::: Information

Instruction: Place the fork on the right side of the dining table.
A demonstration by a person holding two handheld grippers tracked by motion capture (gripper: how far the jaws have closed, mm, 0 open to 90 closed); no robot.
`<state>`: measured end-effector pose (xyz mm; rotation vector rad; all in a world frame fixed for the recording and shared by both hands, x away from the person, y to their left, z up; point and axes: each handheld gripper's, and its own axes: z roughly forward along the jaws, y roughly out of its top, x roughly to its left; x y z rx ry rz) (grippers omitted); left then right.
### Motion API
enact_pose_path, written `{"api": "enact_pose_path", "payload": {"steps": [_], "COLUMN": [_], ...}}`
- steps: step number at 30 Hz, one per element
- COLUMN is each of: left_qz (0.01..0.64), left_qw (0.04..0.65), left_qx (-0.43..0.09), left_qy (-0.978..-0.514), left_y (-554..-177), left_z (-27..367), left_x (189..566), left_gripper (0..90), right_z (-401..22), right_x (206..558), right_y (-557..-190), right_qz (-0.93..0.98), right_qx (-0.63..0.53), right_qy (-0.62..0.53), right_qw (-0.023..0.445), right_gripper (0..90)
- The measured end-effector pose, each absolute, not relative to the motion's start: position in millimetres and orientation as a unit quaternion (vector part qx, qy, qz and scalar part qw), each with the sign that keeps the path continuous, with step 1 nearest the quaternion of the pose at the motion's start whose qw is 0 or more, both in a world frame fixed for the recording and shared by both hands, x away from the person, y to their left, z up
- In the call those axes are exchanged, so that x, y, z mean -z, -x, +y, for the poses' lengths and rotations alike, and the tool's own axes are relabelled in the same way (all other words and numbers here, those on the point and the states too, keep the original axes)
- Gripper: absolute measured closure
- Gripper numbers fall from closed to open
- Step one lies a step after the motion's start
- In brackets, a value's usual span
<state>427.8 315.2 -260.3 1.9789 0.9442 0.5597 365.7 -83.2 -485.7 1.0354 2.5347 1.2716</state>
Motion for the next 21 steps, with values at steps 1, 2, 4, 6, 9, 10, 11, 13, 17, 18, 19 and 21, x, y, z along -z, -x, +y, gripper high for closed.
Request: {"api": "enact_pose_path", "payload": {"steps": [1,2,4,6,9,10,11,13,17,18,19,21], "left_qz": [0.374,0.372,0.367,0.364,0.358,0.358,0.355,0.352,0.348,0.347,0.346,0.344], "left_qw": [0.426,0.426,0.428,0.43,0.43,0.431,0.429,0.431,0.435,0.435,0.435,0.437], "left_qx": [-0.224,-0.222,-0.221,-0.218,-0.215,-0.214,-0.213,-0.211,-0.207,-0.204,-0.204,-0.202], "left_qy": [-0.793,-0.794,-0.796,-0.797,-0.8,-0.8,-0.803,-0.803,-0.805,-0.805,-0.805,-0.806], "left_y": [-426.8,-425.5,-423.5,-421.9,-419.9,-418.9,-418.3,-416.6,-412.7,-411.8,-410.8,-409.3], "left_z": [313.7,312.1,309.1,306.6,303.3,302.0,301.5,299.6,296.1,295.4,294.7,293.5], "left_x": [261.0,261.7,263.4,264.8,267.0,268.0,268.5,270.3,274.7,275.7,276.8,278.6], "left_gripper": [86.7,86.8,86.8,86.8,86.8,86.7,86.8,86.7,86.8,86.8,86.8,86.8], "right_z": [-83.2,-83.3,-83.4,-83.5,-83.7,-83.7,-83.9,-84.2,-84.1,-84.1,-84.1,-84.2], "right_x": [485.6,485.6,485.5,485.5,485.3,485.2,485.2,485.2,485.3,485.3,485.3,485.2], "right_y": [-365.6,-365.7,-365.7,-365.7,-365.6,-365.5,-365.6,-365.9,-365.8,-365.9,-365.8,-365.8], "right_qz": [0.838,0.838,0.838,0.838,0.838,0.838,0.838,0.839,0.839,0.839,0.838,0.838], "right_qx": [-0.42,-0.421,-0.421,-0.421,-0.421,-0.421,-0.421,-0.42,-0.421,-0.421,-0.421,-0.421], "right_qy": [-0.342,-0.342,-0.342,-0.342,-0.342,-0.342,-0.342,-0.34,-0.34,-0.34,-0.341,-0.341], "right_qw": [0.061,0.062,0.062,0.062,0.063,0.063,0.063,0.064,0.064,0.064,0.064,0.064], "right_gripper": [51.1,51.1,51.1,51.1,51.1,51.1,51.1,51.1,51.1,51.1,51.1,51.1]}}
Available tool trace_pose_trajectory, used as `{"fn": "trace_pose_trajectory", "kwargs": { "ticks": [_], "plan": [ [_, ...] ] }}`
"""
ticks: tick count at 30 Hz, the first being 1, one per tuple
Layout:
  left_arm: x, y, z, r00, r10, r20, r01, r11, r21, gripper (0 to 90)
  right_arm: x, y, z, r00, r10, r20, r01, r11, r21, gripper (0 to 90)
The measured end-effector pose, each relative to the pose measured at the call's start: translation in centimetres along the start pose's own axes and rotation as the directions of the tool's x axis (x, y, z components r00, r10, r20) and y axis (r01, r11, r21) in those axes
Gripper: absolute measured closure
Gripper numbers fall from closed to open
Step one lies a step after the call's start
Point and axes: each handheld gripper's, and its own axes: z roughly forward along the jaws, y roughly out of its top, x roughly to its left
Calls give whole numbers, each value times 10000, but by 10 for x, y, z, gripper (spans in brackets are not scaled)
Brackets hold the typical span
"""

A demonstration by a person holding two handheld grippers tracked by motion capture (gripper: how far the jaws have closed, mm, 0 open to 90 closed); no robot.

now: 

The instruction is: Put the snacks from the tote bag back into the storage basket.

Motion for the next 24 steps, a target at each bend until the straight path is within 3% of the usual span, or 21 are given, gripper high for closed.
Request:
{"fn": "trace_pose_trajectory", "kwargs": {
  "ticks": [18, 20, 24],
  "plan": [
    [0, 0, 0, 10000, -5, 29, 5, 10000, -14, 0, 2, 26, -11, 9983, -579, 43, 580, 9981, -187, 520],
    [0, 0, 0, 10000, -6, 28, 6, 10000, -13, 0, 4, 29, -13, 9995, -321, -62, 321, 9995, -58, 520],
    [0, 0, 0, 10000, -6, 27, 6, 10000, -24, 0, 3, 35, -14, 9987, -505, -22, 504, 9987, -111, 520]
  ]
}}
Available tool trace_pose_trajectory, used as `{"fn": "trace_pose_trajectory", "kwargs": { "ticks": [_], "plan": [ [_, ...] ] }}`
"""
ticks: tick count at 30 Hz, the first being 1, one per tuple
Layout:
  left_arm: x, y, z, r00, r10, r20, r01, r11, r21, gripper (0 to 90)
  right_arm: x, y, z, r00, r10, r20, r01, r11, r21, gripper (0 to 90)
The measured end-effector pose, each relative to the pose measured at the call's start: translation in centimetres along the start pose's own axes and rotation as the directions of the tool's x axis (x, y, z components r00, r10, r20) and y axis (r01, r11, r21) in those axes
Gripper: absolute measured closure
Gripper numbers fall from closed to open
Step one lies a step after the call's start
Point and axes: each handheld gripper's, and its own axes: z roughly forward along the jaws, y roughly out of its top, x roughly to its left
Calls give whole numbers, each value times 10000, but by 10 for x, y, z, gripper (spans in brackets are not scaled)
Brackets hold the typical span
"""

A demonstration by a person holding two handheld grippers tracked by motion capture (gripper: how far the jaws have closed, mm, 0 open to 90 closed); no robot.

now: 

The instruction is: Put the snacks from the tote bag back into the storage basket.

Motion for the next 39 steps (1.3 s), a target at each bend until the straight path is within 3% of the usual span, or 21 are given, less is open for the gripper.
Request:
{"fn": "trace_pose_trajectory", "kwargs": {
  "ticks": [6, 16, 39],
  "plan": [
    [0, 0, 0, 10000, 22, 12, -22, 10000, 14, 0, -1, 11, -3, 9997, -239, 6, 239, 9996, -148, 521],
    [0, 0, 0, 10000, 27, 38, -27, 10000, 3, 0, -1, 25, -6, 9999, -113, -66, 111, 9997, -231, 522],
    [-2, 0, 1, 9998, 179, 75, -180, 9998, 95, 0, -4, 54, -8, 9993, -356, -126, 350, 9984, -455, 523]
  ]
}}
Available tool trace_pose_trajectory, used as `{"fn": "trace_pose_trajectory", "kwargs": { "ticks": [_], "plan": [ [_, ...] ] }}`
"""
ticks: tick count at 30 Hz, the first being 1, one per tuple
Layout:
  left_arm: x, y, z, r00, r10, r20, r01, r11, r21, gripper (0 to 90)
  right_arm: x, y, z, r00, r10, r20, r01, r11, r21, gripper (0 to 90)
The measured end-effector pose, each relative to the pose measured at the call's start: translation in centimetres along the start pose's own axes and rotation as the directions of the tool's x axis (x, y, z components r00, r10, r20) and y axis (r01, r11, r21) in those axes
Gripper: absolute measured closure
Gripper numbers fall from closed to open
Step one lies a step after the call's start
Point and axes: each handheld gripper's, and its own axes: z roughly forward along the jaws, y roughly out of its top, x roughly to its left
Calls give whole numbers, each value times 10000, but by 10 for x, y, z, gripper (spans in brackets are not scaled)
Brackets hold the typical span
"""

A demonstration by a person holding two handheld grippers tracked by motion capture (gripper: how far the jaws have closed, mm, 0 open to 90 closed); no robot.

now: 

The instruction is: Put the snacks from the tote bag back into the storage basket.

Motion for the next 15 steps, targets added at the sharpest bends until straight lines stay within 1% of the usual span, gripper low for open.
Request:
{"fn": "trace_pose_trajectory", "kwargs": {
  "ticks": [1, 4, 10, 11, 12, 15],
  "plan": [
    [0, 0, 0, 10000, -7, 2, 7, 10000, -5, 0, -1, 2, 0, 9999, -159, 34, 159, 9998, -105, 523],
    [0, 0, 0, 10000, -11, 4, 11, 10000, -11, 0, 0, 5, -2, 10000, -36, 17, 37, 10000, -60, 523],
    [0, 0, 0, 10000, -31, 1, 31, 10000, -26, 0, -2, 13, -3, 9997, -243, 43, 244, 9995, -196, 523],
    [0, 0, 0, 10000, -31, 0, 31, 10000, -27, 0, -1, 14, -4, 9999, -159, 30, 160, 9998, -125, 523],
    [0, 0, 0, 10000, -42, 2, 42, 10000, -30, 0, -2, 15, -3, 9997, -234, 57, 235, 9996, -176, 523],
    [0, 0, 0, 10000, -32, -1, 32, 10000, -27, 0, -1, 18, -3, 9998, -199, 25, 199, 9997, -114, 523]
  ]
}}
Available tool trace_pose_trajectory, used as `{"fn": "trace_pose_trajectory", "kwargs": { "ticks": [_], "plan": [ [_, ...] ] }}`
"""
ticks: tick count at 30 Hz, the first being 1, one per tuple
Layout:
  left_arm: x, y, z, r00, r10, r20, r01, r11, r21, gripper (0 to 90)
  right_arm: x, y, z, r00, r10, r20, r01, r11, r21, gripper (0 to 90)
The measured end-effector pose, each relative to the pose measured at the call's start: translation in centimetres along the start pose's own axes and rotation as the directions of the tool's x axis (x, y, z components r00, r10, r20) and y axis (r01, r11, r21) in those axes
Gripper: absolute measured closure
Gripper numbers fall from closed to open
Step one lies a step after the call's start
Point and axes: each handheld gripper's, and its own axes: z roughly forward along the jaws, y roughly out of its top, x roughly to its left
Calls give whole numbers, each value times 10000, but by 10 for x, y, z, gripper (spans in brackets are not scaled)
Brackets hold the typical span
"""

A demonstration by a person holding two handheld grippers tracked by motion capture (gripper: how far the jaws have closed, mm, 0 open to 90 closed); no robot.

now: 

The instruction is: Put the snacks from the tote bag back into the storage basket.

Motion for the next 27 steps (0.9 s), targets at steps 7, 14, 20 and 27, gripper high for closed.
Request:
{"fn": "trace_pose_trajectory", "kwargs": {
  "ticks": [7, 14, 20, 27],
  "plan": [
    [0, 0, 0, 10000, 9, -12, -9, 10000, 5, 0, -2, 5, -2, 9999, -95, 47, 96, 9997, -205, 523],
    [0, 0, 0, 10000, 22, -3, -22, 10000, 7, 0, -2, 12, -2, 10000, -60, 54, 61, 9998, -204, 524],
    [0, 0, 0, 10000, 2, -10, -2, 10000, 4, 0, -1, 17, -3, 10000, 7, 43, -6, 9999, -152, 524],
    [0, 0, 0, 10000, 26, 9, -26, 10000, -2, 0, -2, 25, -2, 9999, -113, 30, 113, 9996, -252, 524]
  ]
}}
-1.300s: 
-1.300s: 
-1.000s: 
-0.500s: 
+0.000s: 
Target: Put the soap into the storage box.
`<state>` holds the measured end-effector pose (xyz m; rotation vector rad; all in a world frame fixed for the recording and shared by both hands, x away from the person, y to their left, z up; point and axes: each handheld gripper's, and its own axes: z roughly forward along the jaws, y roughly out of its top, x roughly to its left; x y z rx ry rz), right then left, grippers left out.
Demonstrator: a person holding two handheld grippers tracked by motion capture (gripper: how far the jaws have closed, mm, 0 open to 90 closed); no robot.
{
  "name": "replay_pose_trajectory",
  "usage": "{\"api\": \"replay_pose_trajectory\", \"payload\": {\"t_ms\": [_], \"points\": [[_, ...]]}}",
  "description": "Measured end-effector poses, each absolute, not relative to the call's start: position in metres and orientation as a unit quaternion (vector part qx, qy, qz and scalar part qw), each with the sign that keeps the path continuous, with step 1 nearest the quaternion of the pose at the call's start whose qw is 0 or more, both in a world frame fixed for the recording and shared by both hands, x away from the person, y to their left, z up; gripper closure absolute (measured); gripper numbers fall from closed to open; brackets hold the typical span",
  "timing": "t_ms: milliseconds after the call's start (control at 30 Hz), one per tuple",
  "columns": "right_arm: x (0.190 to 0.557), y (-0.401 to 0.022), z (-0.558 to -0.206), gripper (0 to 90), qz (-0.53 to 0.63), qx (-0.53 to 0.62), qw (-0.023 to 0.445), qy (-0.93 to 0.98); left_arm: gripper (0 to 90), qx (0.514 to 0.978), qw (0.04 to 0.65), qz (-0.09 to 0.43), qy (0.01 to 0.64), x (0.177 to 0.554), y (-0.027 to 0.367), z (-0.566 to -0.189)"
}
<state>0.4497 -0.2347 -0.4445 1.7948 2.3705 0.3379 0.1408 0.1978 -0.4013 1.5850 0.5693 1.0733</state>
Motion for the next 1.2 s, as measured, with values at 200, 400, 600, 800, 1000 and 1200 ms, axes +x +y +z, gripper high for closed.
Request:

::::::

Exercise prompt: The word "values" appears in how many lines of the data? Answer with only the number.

Answer to this problem: 2